# The C Major Scale Is Inherently Unstable



## millionrainbows (Jun 23, 2012)

I take a much simpler, elegant approach. If it's not analyzable harmonically, it's not subject to harmonic analysis. Harmonic analysis is based on chords built on scale steps, which is very diatonic.

The "diminished seventh" chord itself, supposedly built on the vii degree, is not really that at all: it's to be considered an incomplete G7 dominant (B-D-F), and should be resolved as that by assuming a G root, according to two respected sources: Walter Piston's Harmony and Schoenberg's Harmonielehre. 

The "diminished seventh" is not really a chord at all, with its unstable tritone; it just reveals a glitch in the harmonic system, and is really the result of contrapuntal voice-leading.

The diminished seventh, with its tritone B-F, reveals the inherent instability of the C major scale, which was designed for "travel" out of the key, not to ultimately reinforce the key suggested by the scale. The diatonic C major scale, the chosen scale for most of our music, is also inherently unstable as far as being "totally tonal." It's built for movement, for unrest.

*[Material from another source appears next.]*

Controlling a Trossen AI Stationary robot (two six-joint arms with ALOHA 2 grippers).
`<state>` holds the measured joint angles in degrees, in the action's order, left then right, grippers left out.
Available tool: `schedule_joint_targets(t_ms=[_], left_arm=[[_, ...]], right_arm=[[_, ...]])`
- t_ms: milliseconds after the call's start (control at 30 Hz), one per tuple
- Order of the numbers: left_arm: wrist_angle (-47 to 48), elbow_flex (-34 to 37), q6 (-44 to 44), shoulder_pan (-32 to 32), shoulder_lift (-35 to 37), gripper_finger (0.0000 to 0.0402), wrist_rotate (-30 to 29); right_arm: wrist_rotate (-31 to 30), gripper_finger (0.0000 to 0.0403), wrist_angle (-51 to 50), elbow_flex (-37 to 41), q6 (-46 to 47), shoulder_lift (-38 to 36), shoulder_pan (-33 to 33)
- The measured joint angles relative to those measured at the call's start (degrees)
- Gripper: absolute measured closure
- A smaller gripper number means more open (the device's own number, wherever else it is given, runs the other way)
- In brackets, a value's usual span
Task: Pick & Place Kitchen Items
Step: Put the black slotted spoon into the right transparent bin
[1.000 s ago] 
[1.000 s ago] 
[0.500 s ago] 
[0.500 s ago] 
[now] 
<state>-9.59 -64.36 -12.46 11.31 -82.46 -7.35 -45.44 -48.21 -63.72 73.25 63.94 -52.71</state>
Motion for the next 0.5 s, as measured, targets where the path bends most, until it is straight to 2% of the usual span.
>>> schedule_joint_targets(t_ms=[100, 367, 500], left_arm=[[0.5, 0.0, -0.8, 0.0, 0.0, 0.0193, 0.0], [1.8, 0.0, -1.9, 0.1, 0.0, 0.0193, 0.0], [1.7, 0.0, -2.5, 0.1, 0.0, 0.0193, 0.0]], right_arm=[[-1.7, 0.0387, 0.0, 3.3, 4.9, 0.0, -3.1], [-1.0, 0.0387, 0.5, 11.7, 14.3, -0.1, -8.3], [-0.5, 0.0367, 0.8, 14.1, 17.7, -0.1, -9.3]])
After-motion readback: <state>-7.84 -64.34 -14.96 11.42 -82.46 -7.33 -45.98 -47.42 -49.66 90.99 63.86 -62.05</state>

The interval C-F is a fourth; if we hear this as "root on top," then F Major (complete with leading tone E-F) is established, subordinating C, supposedly the "home" key. All this is due to the fact of the tritone F-B in the C major scale. 
In this light, we can see the truth of George Russell's assertion that the Lydian scale is "more tonal" if one wants to establish the scale root as the key. 

The F lydian scale cycles through all 7 in perfect fifths before it circles back around to F, its key note: F-C-G-D-A-E-B (F). This is also why piano tuners start on F and tune by fifths. 

If we try to "stack fifths" starting on C, we get C-G-D-A-E-B-(F#?). It doesn't work for a C major scale, as it has an "F." 

When all the notes of a C major scale are sustained by ascending fifths, C-G-D-A-E-B, the consonance of perfect fifths falls apart when the clunker "F" is added on top.

The C major scale is structured so that there is a "leading tone" E-F (establishing F), as well as B-C (establishing C).

Significantly, the C lydian scale has a leading tone F#-G (establishing the more closely related V step of G) and B-C (establishing the scale key).

I'm not criticizing the C major scale; it's perfectly suited for what it is used for: to travel to other key areas due to its inherent instability, the tritone B-F, which ultimately manifests as the diminished chord.

In other words, the C major diatonic scale was designed to travel to other key areas, thus being inherently unstable, thus fulfilling its "harmonic destiny:" the diminished chord and the unravelling of the tonal fabric.

Schoenberg can't be blamed for the dissolution of tonality; it is inherent in the structure of the major scale.


----------